Figure 1.6: It's easier to understand the golden ratio when the math is pictured on the sides of a perfect rectangle. The usually irrational (neither exact nor repeating) number resulting from (a + b)/a is the same as (a/b). Is that the divine math? Many have thought so. Source: Wikipedia.

Now the desire of this book is to answer the question, "what do we hold against every design in order to call it good?" Or, really, what set of principles, which are known facets of good design, may we hold in mind when "designing" anything, that is, making anything work satisfactorily, in order to achieve that ultimate aim of - it is good, it works, it looks good, I love it?

Since the golden ratio holds such precise approximation to all perfect designs of nature, I had no other more befitting model to work with.

What Design?

That said, what design does this book address? Well, all design because everything is design. You may read all the details of my summation here.

Think about it this way: the goal of everything is "satisfaction" - it should do what it says it does in a way that fully satisfies whomever it is intended for. If it does it can be said to be "good". For then it will meet most if not all of the rather nuanced qualities that are inherent to any conception or fabrication that work satisfactorily. That is design.

So, am I about to teach you how to design anything? Let's see.

What Is Good Design Is?

Good Design Is is a book, course, and life's work by yours truly - Kabolobari Benakole. In just a bit, I'll lay out what the book is not. So do see it for what it is:

An expression and elucidation of the guiding principles of design, really, an examination of the facets of anything made that make it satisfactory
A help toward finding and forming a unifying strategy in design, whatever sphere that may be in - software, hardware, clothing, food, governing policy, you name it, and
A timeless reference to these enduring principles/facets that should by all means compass any design.

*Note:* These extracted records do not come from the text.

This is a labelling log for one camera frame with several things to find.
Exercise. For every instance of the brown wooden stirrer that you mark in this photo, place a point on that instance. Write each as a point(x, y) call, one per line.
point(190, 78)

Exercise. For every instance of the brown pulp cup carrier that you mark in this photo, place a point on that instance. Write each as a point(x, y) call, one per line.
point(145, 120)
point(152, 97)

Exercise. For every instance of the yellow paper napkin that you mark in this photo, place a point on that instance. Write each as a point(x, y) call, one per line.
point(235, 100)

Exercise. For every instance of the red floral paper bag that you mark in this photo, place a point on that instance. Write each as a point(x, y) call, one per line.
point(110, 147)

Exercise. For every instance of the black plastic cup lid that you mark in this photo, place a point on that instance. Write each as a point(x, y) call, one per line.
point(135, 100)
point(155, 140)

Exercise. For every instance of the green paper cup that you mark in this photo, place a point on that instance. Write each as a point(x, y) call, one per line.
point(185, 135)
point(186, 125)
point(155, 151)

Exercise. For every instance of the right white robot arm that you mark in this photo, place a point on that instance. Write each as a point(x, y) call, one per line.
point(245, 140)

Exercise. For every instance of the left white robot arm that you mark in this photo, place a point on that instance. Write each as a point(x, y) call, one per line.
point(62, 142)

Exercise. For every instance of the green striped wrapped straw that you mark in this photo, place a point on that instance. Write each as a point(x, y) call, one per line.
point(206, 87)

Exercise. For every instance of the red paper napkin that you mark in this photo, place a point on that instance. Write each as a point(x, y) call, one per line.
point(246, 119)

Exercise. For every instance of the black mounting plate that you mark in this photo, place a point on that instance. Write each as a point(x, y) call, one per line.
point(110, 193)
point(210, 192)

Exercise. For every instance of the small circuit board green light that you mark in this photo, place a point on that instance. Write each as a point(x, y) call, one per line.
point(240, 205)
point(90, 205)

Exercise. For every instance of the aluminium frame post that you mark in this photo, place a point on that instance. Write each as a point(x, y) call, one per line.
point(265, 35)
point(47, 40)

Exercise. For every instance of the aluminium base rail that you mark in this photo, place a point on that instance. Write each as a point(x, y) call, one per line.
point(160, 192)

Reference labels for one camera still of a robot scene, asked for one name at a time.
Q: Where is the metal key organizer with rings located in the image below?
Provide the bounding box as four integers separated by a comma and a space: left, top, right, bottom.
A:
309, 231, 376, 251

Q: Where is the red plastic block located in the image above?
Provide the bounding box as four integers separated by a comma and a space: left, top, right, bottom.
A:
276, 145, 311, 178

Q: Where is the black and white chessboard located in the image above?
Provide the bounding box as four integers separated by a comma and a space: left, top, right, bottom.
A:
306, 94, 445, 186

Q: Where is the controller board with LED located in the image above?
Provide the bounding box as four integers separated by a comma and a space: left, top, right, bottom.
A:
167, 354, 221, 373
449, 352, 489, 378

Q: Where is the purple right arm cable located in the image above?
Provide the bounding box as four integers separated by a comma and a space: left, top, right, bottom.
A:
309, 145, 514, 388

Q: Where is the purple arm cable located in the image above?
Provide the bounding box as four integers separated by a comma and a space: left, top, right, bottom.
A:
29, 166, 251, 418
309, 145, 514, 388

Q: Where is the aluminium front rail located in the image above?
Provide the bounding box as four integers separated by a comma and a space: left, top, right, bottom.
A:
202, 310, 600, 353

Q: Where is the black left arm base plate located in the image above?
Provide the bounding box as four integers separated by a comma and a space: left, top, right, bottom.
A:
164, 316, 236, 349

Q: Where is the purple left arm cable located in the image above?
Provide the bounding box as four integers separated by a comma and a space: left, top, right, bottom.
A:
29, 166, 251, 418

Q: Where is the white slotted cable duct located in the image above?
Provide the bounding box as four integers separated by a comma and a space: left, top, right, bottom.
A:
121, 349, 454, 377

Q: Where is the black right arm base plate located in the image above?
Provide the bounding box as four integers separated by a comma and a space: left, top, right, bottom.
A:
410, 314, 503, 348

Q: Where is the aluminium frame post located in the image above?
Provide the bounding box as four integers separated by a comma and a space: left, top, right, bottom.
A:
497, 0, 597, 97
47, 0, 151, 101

As a book, it's available free online. In portable formats, such as print, pdf, and epub, it's sold at a small fee. As a course, it is available as a collection of on-demand videos, offering a Good Design Is™ Certified certificate at the end of taking it.

What this Book Is Not

Now, what shouldn't you expect from this book? Good Design Is:

Not a design process guide
Not an academic study and presentation of any design concept or solution, for example, use of color
Not a technical manual for design of any type -- physical or digital (interface), and
Not a tool manual, for example, how to use Figma

You get the idea?

Lifetime Benefits

Therefore, let me be specific what you stand to gain from this book (really, this work if you eventually take the course or are on a team I guide).

You'll become a true designer, a noteworthy maker, if your calling is in fulfilling the tedium of working the design
You'll be able to facilate the production of better designs since knowing the facets will reform the keenness of your eye as you observe in order to approve or correct what's wrought
You'll become a better, more purposeful engineer or manager of engineering as you'll only have to orchestrate principle-led designs
You'll become a more creative or innovative problem-solver and/or needs-provider as this personality is more or less principles put to work dutifuly
You'll appreciate creations and nature better and can play actively in the evergreen field of bionics, helping to solve complex engineering problems. And, finally,
You'll shun "mediocre, thoughtless, inappropriate", ill-conceived, and ill-formed designs and embrace "usable, workable, enjoyable", timeless, and terrific ones.